Even the minimal scheduling coordination required between your EL and your T can now be eased with Fivetran's dbt packages for data transformation.
It might seem as though in-house orchestration systems have been made totally unnecessary. A considerable number of businesses, especially young companies in growth processes, can completely rely on the tools of a modern data stack to avoid orchestration complexities. However, orchestration tools can still provide important business value for specific use cases.
In-house orchestration use cases
The main use cases for building in-house orchestration systems can be divided in two types:
1. ETL processes are preferable
- If you require maximum control over some part of your data journey, for example because of data security requirements, you might need to build ETL tools in-house, which will come with necessary orchestration tasks. In this case an open source orchestration tool like Airflow can be a great time saver.
- If you have complex in-house sources that you want to export and load on your own, you can have a hybrid system combining SaaS and in-house processes, which can be coordinated by an orchestration tool.
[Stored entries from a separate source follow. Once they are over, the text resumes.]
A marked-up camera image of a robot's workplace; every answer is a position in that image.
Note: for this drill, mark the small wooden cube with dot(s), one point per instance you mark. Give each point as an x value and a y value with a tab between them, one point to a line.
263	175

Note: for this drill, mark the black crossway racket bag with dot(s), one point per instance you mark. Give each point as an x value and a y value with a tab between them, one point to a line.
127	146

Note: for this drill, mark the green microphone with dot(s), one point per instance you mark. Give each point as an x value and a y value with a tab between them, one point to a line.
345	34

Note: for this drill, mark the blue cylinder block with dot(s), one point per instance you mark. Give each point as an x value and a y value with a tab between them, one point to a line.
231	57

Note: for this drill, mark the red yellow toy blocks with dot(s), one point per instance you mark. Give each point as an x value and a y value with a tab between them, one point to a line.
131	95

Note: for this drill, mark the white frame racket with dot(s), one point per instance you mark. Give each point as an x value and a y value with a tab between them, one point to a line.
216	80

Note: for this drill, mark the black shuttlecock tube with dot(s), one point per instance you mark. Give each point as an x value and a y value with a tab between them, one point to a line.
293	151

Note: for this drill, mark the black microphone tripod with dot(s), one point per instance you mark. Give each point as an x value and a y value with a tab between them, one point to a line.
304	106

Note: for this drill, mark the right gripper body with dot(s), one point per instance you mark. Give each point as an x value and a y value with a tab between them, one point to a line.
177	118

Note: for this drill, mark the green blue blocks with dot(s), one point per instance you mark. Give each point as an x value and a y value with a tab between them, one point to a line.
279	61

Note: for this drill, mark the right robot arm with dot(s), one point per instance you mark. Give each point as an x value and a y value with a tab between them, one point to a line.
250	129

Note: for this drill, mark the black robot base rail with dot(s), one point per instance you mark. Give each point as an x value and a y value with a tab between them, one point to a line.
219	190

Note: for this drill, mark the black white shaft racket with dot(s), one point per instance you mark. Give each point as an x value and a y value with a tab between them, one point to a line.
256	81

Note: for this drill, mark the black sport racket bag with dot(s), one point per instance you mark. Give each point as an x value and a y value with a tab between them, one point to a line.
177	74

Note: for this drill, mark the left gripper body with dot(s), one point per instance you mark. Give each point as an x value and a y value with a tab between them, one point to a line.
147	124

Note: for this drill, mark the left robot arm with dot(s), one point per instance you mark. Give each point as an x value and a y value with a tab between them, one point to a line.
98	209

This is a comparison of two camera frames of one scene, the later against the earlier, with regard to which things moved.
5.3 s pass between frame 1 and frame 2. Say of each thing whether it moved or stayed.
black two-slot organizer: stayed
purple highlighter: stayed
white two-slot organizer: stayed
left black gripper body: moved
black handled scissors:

2. Going beyond standard data analytics
- You might have processes requiring custom scripts, be it within your ELT process or if you’re creating data products fed by your data model. For example, apart from dashboards and reports you might want to send data to feed one of your products, as could be the case with an ML model developed in Python to be used in your website, that uses as input a reporting table created in your transformation layer. Read more about “reverse ETL” here.
- If you need to integrate your analytics stack with further data products like Spark batch jobs or Kafka streams, an orchestration tool can treat each system as a workflow to be coordinated.
In all of these cases the data orchestration tool would sit on top of the common modern data stack tools, coordinating them as independent workflows and integrating them into bigger data journeys. Nevertheless, the most common ELT processes keep being coordinated by the specific tools themselves, hence no micro orchestration is required within these workflows.
As we have seen, orchestration is a fundamental part of modern data processes. However, a modern data stack makes specific orchestration tools redundant for plenty of business, because each provider takes care of orchestration tasks internally, via the engineering efforts of their own specialised teams. Even when use cases are valid or necessary, the role of data orchestration tools is diminished and much easier to handle, given that they have to take care of a much smaller number of workflows with less complex interdependencies. This way engineers are free to work on developing the product, instead of reinventing the data wheel. Additionally, minimising engineering involvement in the data journey gives more power and independence to analysts and decision makers to use data in order to improve business outcomes.